== WHAT TO WORK ON ==
From the records below, set down exactly the lines starting with the line that contains "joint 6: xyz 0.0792" and going on through the line that contains "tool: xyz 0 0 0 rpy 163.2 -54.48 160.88". Nothing else is wanted.

== DATA TO PROCESS ==
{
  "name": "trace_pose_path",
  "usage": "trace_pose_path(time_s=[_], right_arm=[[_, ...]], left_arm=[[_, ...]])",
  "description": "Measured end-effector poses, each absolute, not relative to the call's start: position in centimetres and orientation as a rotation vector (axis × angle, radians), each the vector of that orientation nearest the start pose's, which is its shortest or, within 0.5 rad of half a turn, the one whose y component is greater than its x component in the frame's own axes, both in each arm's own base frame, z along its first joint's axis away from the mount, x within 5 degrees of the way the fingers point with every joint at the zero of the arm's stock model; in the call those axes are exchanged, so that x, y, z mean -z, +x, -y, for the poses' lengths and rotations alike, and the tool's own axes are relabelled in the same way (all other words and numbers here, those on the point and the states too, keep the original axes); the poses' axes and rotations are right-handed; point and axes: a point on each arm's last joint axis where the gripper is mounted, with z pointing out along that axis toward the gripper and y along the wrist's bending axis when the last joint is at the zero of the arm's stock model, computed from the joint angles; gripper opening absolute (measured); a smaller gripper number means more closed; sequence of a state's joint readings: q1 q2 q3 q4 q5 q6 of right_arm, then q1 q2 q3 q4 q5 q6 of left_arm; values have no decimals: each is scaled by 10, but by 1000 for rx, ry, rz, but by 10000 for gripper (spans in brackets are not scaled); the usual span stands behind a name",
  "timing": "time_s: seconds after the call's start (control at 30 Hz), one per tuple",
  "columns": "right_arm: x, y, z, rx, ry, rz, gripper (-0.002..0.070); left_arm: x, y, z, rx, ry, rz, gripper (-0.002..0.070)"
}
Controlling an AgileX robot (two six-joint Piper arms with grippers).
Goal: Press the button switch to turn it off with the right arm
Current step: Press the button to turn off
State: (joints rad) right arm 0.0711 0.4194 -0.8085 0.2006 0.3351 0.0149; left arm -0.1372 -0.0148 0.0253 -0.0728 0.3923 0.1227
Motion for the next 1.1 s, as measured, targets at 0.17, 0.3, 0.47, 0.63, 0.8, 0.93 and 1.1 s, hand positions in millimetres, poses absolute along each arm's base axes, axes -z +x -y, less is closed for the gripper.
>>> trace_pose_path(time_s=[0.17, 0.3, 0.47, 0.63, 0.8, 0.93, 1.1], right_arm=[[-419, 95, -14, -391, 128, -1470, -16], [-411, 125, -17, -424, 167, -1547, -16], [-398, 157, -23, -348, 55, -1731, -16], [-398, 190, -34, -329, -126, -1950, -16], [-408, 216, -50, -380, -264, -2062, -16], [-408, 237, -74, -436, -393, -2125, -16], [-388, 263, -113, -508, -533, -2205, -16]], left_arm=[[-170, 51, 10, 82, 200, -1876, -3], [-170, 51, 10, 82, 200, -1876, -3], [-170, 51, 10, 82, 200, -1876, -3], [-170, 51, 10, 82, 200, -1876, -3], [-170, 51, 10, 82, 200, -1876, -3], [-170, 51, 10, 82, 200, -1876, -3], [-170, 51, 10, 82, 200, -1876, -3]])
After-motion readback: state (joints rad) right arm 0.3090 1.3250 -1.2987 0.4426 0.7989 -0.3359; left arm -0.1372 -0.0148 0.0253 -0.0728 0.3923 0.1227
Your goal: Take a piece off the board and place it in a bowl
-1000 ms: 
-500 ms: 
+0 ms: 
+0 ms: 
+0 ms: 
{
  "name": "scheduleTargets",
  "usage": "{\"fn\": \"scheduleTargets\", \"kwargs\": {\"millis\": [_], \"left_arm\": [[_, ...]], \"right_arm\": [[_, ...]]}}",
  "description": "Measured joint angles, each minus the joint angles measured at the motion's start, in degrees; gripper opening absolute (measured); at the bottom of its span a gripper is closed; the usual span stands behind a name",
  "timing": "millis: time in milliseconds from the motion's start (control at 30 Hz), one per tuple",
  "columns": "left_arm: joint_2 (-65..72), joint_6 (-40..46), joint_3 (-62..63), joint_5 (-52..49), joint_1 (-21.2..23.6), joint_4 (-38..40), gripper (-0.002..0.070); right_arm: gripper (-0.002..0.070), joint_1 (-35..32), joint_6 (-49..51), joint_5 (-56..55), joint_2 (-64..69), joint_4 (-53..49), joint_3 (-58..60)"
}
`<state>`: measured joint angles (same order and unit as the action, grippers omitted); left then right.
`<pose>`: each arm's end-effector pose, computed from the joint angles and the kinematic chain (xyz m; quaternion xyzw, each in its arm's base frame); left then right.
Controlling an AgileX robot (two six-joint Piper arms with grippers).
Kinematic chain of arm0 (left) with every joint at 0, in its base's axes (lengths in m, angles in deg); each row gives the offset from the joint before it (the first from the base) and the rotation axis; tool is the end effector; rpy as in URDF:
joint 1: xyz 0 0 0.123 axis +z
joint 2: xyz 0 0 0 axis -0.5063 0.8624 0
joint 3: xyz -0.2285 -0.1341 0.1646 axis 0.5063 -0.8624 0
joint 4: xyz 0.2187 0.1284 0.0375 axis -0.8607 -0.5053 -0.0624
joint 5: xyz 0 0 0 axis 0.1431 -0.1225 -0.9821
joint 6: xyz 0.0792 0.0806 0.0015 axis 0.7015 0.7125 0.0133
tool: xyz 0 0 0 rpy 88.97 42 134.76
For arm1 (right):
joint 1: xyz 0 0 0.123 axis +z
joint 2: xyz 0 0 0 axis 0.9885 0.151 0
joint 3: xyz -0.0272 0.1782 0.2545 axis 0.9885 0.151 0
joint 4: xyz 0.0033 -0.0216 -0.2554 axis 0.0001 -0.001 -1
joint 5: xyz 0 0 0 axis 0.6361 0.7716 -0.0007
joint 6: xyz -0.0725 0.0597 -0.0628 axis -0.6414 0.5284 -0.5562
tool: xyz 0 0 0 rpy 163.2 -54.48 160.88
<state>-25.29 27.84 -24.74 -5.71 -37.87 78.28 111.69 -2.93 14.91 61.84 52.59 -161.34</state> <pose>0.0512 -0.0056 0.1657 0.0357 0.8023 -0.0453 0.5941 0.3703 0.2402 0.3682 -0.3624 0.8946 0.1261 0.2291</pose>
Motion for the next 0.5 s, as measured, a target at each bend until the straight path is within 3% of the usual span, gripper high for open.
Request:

== RESPONSE TO THE TASK ==
joint 6: xyz 0.0792 0.0806 0.0015 axis 0.7015 0.7125 0.0133
tool: xyz 0 0 0 rpy 88.97 42 134.76
For arm1 (right):
joint 1: xyz 0 0 0.123 axis +z
joint 2: xyz 0 0 0 axis 0.9885 0.151 0
joint 3: xyz -0.0272 0.1782 0.2545 axis 0.9885 0.151 0
joint 4: xyz 0.0033 -0.0216 -0.2554 axis 0.0001 -0.001 -1
joint 5: xyz 0 0 0 axis 0.6361 0.7716 -0.0007
joint 6: xyz -0.0725 0.0597 -0.0628 axis -0.6414 0.5284 -0.5562
tool: xyz 0 0 0 rpy 163.2 -54.48 160.88

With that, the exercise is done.